_Task description_: Write only the count of lines that hold the word "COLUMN" in the listing.

################

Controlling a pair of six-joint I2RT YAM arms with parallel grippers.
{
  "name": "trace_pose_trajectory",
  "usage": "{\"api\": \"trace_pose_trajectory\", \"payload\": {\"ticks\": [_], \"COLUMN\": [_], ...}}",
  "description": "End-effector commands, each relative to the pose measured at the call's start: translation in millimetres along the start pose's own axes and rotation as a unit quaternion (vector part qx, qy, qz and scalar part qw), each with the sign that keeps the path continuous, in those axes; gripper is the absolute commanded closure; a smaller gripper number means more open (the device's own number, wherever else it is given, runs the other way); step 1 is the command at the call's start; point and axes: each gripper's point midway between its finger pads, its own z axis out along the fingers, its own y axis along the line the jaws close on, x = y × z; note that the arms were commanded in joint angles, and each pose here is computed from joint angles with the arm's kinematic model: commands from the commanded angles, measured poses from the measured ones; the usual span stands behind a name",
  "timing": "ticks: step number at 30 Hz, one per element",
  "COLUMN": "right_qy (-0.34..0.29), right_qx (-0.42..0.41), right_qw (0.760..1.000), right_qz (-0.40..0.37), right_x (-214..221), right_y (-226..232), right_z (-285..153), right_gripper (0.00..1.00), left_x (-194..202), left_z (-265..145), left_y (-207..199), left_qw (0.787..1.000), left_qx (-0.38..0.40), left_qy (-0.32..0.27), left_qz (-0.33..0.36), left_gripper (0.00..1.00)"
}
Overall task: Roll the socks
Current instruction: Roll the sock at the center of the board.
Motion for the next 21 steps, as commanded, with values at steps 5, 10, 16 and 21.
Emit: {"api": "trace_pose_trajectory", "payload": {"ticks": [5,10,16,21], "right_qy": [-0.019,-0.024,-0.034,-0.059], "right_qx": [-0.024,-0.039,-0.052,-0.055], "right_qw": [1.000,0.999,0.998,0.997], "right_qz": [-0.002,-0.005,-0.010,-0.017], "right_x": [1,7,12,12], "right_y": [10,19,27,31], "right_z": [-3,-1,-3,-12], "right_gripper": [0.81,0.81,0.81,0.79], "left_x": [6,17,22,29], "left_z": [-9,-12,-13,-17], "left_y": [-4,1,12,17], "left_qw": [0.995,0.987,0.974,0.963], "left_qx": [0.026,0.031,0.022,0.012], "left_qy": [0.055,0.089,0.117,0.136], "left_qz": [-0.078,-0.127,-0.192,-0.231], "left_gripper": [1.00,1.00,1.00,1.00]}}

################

_Task response_: 2